The other interpretation of the Free Exercise Clause denies that the First Amendment encompasses such exemptions. The non-exemption interpretation, first articulated by the Court in 1878 in Reynolds v. United States, (4) was revived for most free exercise issues in the 1990 case, Employment Division v. Smith. (5) Justice Antonin Scalia, Smith's author, has vigorously championed this position, with the concurrence of numerous academic commentators. (6) In Smith, Justice Scalia defended his interpretation without referring to the Founders, (7) but in Boerne he mounted a direct critique of exemptions on historical grounds. (8) Advocates of both the exemption and the non-exemption interpretations of the Free Exercise Clause thus appeal to the Founders and purport to embrace the original understanding of the Free Exercise Clause. It would seem that both sides cannot be correct.

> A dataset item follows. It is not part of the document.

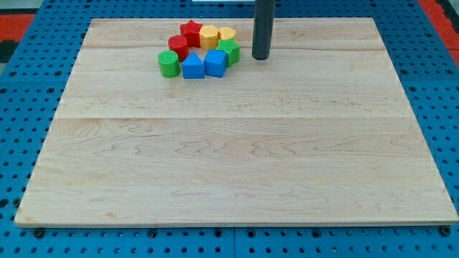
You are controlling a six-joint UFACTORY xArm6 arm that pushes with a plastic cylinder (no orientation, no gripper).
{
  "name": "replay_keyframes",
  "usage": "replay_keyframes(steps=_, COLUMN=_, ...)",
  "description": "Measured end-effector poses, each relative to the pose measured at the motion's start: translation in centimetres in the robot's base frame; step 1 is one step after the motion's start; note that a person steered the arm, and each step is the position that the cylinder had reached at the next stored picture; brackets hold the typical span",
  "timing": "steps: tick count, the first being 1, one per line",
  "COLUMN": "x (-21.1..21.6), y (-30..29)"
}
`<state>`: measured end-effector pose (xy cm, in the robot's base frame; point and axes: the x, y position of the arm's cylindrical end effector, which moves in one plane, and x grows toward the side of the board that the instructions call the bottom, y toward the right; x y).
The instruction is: Push the green star slightly left
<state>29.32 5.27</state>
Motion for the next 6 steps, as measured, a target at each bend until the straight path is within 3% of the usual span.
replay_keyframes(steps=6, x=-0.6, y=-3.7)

In an effort to help resolve the debate among both scholars and Justices over the most accurate interpretation of history, this Article gathers and examines the relevant evidence available from the First Congress regarding the Clause's original meaning. (9) This Article contends that the drafting of the Free Exercise Clause sheds almost no light on the text's original meaning. In drafting what would become the Second Amendment, however, the First Congress directly considered and rejected a constitutional right to religious-based exemption from militia service. When it considered conscientious exemption, moreover, no member of Congress suggested that such an exemption might be part of the right to religious free exercise. The records of the First Congress therefore provide strong evidence against the exemption interpretation of the Free Exercise Clause. Although some scholars have taken note of the possible relevance of the drafting of the Second Amendment to free exercise jurisprudence, its significance has been underappreciated. (10) Recent scholarship on the topic has overlooked the Second Amendment debate altogether. (11) Likewise, in Boerne, neither Justice O'Connor nor Justice Scalia considered the records related to the drafting of the Second Amendment in their description of historical evidence.

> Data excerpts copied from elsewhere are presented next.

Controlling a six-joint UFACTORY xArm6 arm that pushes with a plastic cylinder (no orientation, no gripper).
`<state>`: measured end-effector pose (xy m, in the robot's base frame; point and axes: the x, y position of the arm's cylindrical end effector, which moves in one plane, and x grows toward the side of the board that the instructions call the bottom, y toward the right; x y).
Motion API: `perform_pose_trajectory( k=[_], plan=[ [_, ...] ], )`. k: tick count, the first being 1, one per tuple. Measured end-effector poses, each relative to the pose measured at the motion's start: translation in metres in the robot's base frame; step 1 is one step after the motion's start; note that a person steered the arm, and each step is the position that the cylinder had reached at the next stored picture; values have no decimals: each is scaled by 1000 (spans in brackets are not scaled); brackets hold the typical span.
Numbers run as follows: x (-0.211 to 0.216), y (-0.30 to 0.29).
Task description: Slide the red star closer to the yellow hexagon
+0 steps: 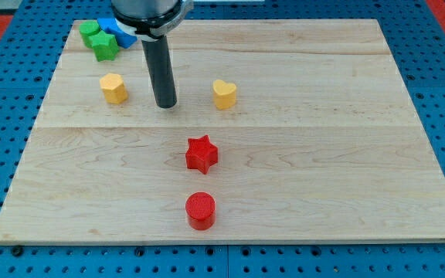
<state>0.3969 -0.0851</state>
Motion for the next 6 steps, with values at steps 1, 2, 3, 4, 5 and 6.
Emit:
perform_pose_trajectory(
  k=[1,2,3,4,5,6],
  plan=[
    [0,15],
    [0,29],
    [0,44],
    [30,61],
    [69,64],
    [98,116]
  ],
)
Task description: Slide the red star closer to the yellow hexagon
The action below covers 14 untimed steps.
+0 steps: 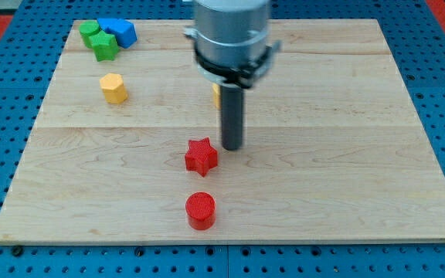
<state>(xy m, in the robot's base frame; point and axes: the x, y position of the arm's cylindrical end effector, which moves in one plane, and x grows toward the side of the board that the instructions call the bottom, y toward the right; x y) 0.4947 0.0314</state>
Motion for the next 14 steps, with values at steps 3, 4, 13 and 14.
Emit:
perform_pose_trajectory(
  k=[3,4,13,14],
  plan=[
    [35,-56],
    [24,-80],
    [-39,-119],
    [-39,-85]
  ],
)
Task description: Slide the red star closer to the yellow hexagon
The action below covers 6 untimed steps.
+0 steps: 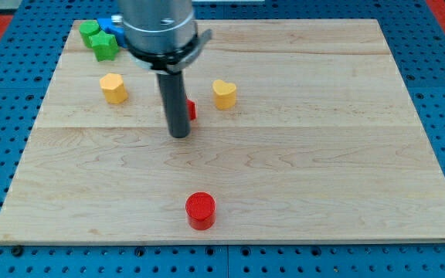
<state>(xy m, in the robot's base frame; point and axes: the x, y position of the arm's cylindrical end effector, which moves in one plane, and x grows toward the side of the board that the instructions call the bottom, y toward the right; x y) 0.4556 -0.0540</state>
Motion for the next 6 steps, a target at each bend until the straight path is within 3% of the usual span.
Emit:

Part I of this Article reviews the different originalist arguments articulated by Justices O'Connor and Scalia in their opposing opinions in Boerne. Part II begins the Article's review of the records of the First Congress. Through a detailed examination of the drafting of what would become the Free Exercise Clause, Part II shows why almost no conclusions can be drawn about the Clause's original meaning from those records. Part III examines the insufficiently explored drafting of what would become the Second Amendment, documenting Congress's consideration and rejection of a right of conscientious exemption from militia service. That Congress both rejected religious exemptions from militia service and appears to have considered such an exemption entirely without reference to what would become the First Amendment strongly suggests that the members of the First Congress did not understand the Free Exercise Clause to grant religious individuals exemptions from generally applicable laws.